The Pope is not supposed to have “drip.”
That is the unspoken rule. The papacy is one of the last institutions in the world that resists fashion trends entirely. Instead, its authority and image are built on repetition: white robes, red shoes, gold rings. For centuries, this visual continuity has been designed to signal permanence rather than personality.
And yet, somewhere between Vatican formality and internet circulation, an image of Pope Leo XIV wearing Nike sneakers began to move.
It’s a small detail — almost absurd in proportion to its impact. A white cassock, a ceremonial setting, and the unmistakable curve of a swoosh at the edge of the frame. Not staged or announced, but entirely visible.
The strange thing is not that the image spread, but how quickly it earned the American pontiff internet approval.
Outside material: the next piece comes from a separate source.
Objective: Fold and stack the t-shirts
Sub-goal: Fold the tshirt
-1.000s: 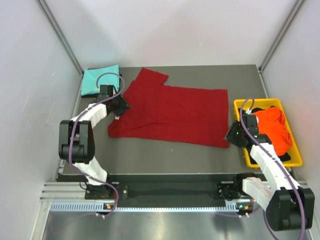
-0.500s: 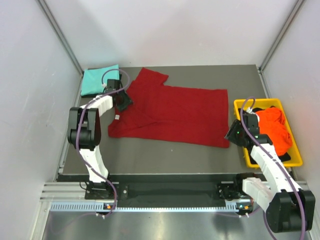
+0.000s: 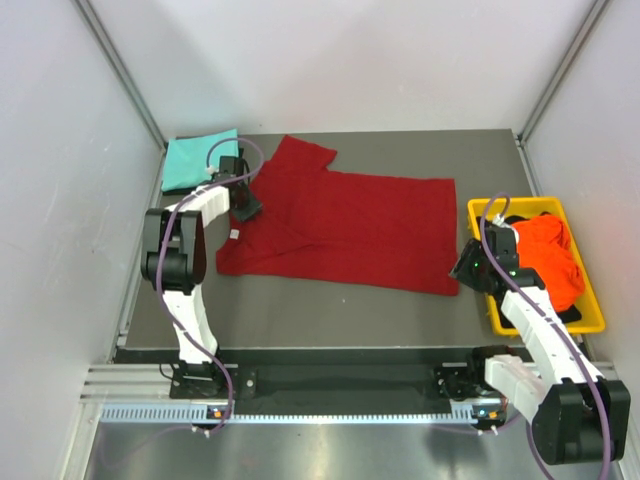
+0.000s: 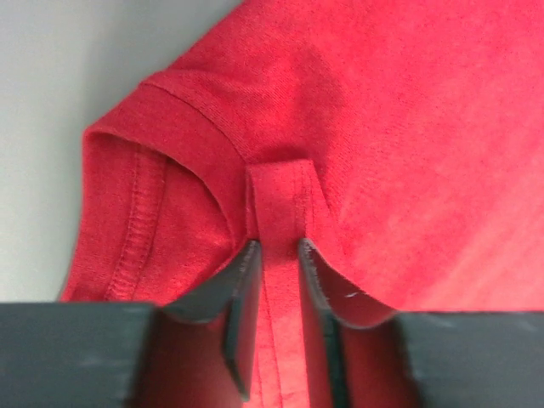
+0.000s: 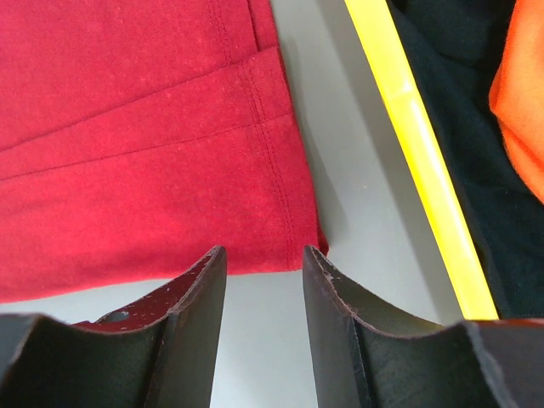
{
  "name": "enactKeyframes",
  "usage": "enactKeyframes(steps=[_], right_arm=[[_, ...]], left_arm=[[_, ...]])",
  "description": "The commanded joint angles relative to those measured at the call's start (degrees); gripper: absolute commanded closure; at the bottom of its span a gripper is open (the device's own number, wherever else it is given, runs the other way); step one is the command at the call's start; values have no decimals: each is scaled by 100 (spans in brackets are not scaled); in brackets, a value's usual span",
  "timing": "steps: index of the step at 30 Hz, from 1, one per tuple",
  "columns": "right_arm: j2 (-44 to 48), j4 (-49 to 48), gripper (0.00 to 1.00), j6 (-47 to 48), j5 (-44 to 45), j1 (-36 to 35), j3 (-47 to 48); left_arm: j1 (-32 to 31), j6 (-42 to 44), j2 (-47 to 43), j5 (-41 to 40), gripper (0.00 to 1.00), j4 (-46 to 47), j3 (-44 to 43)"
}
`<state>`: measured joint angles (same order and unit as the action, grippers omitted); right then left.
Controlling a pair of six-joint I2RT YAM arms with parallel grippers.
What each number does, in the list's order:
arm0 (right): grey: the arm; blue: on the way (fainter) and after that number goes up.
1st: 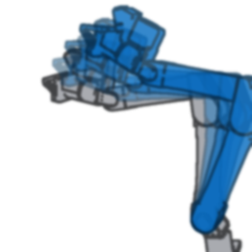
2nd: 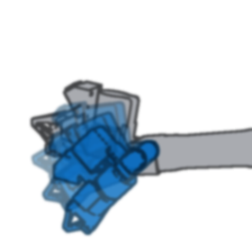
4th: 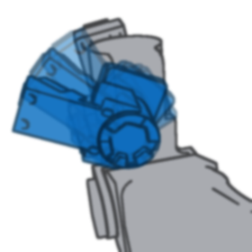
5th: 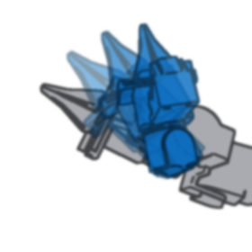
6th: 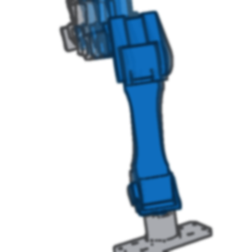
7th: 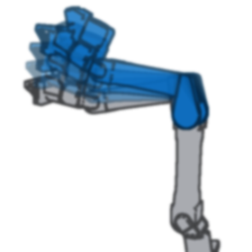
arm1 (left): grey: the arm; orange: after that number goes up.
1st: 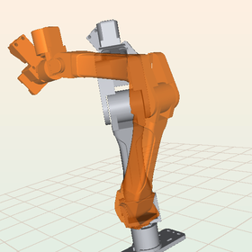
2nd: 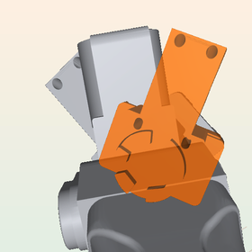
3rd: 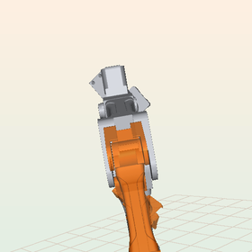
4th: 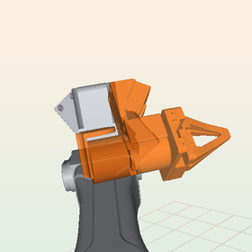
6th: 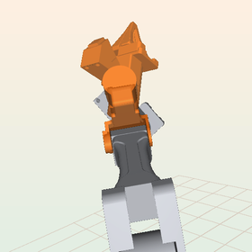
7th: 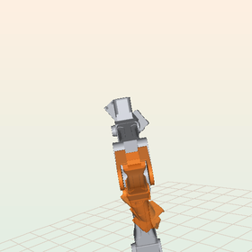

Within hours, Pope Leo XIV had been absorbed into a familiar internet narrative: the “cool” pope. Not cool in a theological sense, and not even cool in a political sense, but cool in the way the internet currently recognizes legitimacy — through vibes, proximity, and selective humanization.
The fact that he is Chicago-born only sharpens the effect. It collapses the distance we normally feel with heads of the Church. Suddenly, the papacy is not just a remote European institution speaking Latin in Mass, but something faintly domestic. Instead, as a global religious authority, Pope Leo XIV has been translated through a quintessentially American cultural shorthand: sneakers, background familiarity, and a kind of unforced relatability that the internet is unusually quick to reward.
But what does it actually mean?
Of course, it does not mean doctrinal agreement. Most people circulating the image are not evaluating papal theology or applauding the institution of the Church. They are responding to something faster and more informal: a sense that this figure sits slightly outside the norm, and just might be like us.
Part of the reason the image has travelled so easily is that Pope Leo XIV has already been absorbed into a counterculture. In a polarized media environment, even symbolic gestures from the Vatican are immediately sorted into familiar political categories. When the Pope wears sneakers and voices criticism of figures like President Donald Trump, or merely aligns himself with concerns about nationalism, migration, or economic inequality, those moments do not remain theological. They become signals — compressed into a shorthand, indicating which side of the cultural atmosphere he belongs to.
And once that happens, the rest of the image gets reinterpreted through the same lens.
The Nike sneakers are no longer just sneakers. They become a kind of visual confirmation of a perceived orientation: not institutional distance, but cultural softness toward the language of critique, irony, and global cosmopolitanism that the internet often associates with “anti-establishment” authority figures.
In this reading, the Pope is not simply the head of a two-thousand-year-old institution. He becomes, briefly, a paradoxical participant in a modern counterculture: a man whose authority is rooted in tradition, but whose perceived posture — at least online — can be mapped onto resistance against contemporary political power structures.
This is where approval comes from. It stems not from agreement with Catholic doctrine and not from any serious engagement with Vatican politics. Instead, it comes from a sense that the Pope has crossed a very specific threshold in internet culture: he is dubbed as separate from the dominant center of power. And in the current attention economy, that is often enough to generate warmth, even admiration.